Я привела десять ошибок из Указателя. Могу привести еще десять, а если понадобится, двадцать, и притом существенных. Так, например, Энгельгардт, упомянутый автором на странице 259, [238] тот, чьи работы, по словам Н. Мандельштам, ценила Анна Ахматова, это вовсе не «Энгельгарт, Николай Александрович (1866—)», как разъяснено в Указателе, а Борис Михайлович Энгельгардт (1888–1942). Тот был нововременец, автор легковесной и тенденциозной истории русской литературы XIX века, этот – серьезный мыслитель, исследователь Достоевского и Гончарова. Речь идет о другом литераторе, другом лице.
Еще? Можно бы и еще, но зачем? Разве что для предупреждения читателей, которые вздумали бы этим указателем пользоваться. Но хватит, при чем тут вообще указатель: пишу ведь я о самой книге Надежды Мандельштам. Автор никакого отношения к таким мелочам как указатель не имел и иметь не мог; для Надежды Яковлевны это слишком низкая область[4]; естественная сфера обитания Н. Мандельштам – высоты мысли.
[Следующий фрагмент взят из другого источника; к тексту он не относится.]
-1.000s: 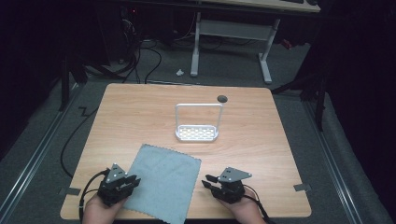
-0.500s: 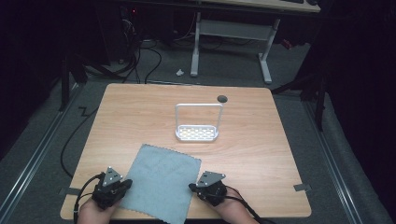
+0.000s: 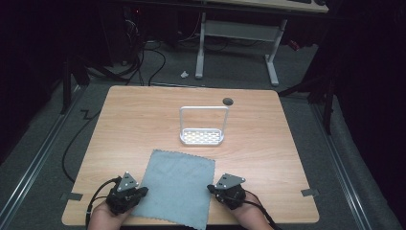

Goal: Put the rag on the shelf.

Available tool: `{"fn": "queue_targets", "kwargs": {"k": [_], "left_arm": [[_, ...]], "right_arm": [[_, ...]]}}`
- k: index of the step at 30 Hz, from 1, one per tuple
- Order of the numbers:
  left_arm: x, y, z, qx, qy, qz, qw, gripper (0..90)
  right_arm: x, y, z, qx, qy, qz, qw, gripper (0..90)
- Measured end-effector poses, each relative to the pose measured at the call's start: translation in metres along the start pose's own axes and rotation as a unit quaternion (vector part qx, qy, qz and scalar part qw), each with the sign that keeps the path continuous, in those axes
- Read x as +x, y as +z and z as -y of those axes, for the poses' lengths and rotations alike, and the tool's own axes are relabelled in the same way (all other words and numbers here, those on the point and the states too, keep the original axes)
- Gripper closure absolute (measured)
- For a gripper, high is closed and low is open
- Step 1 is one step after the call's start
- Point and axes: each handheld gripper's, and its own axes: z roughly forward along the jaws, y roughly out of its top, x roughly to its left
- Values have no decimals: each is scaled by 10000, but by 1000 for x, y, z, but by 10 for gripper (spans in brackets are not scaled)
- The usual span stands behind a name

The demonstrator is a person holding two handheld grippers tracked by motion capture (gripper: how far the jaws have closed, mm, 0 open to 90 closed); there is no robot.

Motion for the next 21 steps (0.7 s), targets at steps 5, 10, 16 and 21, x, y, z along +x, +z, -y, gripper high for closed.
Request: {"fn": "queue_targets", "kwargs": {"k": [5, 10, 16, 21], "left_arm": [[-14, 15, -14, 17, 251, 364, 9990, 856], [-25, 24, -22, 15, 413, 561, 9976, 855], [-45, 32, -29, 97, 720, 964, 9927, 854], [-55, 33, -30, 133, 887, 1095, 9899, 854]], "right_arm": [[-13, -14, 15, 14, 289, 326, 9991, 900], [-22, -22, 24, 10, 449, 539, 9975, 900], [-40, -33, 36, -22, 759, 792, 9940, 900], [-45, -37, 39, 33, 852, 836, 9928, 900]]}}
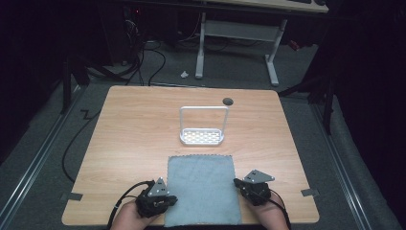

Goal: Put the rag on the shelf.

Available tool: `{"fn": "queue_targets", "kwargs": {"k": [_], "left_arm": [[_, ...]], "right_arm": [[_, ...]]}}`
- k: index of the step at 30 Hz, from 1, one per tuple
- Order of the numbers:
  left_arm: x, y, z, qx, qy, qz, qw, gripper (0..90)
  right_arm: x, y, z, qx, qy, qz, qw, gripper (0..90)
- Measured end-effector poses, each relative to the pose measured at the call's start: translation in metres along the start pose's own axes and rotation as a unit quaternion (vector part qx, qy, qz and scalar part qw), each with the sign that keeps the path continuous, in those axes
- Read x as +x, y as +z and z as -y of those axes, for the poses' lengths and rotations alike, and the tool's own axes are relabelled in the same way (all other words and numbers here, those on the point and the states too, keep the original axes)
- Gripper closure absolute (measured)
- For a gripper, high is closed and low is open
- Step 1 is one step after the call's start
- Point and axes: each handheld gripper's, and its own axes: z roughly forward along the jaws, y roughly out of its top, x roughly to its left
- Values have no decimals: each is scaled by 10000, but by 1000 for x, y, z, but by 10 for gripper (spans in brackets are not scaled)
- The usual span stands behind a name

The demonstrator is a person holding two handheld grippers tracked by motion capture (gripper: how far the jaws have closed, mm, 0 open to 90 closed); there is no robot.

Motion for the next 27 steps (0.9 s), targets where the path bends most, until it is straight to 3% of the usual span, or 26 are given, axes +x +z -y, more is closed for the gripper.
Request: {"fn": "queue_targets", "kwargs": {"k": [13, 14, 15, 17, 18, 20, 21, 22, 24, 25, 27], "left_arm": [[-2, -2, 1, 32, 52, 157, 9999, 832], [-1, -2, 1, -6, 43, 88, 10000, 818], [1, -4, 2, -89, 4, -22, 10000, 766], [18, -14, 3, -524, -493, -262, 9971, 738], [18, -14, 3, -524, -493, -262, 9971, 716], [32, -17, 3, -711, -855, -513, 9925, 687], [45, -15, 2, -805, -1129, -723, 9877, 646], [45, -15, 2, -805, -1129, -723, 9877, 644], [57, -8, -1, -660, -1090, -1069, 9861, 639], [57, -8, -1, -660, -1090, -1069, 9861, 639], [68, 1, -8, -794, -1260, -1237, 9811, 639]], "right_arm": [[1, -5, 4, -1, 23, -92, 10000, 887], [2, -6, 4, -17, 28, -70, 10000, 865], [2, -9, 4, -203, 18, -107, 9997, 849], [2, -12, 4, -349, 12, -82, 9994, 839], [2, -12, 4, -349, 12, -82, 9994, 839], [2, -13, 3, -397, 13, -55, 9992, 820], [1, -12, 3, -386, -18, -62, 9992, 806], [1, -12, 3, -386, -18, -62, 9992, 806], [0, -12, 4, -377, -8, -81, 9993, 784], [0, -12, 4, -377, -8, -81, 9993, 784], [-1, -13, 5, -418, 12, -101, 9991, 772]]}}
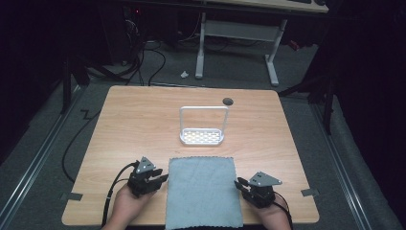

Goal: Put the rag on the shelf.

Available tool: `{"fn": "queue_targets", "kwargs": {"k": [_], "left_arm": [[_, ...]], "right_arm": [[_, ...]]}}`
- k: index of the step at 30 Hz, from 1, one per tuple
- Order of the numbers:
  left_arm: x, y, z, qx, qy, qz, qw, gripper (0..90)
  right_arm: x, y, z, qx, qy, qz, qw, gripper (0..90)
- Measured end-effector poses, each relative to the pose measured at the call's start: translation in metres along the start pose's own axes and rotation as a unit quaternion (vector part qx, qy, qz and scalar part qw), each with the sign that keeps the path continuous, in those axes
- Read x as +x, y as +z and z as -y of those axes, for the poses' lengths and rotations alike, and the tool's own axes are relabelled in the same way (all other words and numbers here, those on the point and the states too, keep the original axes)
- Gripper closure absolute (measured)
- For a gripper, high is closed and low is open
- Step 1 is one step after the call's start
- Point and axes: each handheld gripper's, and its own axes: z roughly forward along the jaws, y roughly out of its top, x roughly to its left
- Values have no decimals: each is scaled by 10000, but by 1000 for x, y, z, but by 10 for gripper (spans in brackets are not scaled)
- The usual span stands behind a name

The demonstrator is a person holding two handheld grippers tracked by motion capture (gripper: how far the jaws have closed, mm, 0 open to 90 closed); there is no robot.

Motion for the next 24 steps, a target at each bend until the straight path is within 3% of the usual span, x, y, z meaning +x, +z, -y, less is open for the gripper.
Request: {"fn": "queue_targets", "kwargs": {"k": [2, 5, 7, 13, 16, 19, 24], "left_arm": [[2, 4, -3, -24, -20, -80, 10000, 641], [10, 13, -12, -121, -340, -51, 9993, 666], [13, 18, -18, -199, -413, -105, 9989, 684], [13, 33, -25, -88, -396, -106, 9991, 672], [10, 37, -22, -137, -357, -272, 9989, 686], [8, 38, -21, -133, -298, -292, 9990, 710], [9, 39, -22, -121, -377, -225, 9990, 826]], "right_arm": [[0, 0, 0, -16, 15, -13, 10000, 769], [-1, 0, 0, -11, 36, -32, 10000, 763], [-1, 0, 0, -21, 37, -46, 10000, 761], [0, 2, 0, -6, 39, -82, 10000, 756], [0, 2, 0, -33, 18, -95, 9999, 751], [0, 3, 0, -41, 33, -93, 9999, 744], [-2, 7, -3, -189, 277, -3, 9994, 705]]}}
Надежде Яковлевне уж наверное известно, что поэта Жуковского звали не Василий Иванович (как Чапаева), а Василий Андреевич. Ее родная стихия – философия, проза и, в особенности, – поэзия.
2
Надежда Яковлевна Мандельштам всю свою сознательную жизнь провела на Олимпе, в тесном общении с двумя великими поэтами: слева Осип Мандельштам, справа Анна Ахматова. И мало сказать в общении. Эти трое представляли собой некое содружество: «мы». «Мы» – это они трое: Осип Мандельштам, Анна Ахматова и жена Мандельштама, Надежда Яковлевна. «Вокруг нас копошились[5] писатели», – вот позиция, с которой Надежда Яковлевна взирает на мир (386) [351]. Писатели копошились, по-видимому, даже не вокруг, а где-то глубоко внизу, у подошвы, – с такой высоты, сверху вниз, оглядывает их мемуаристка.
«Шкловский, Тынянов, Эйхенбаум, Гуковский, цвет литературоведенья двадцатых годов, – о чем с ними можно было говорить?» – спрашивает она, пожимая плечами (259) [237].
В самом деле?!
«Они… на живую речь не реагировали».
«Мы» не всегда и не во всем бывали единодушны. Ахматова да и Мандельштам иногда проявляли, по сравнению с Надеждой Яковлевной, излишнюю снисходительность.
Ахматова «называла Энгельгардта и уважала Томашевского. Их я не знала, но видела статью Энгельгардта о Достоевском и подумала, что здесь что-то было».
Очень приятно.
Мандельштам сильно хвалил, к удивлению Надежды Яковлевны, труд одного писателя, но потом признался жене, что только из жалости.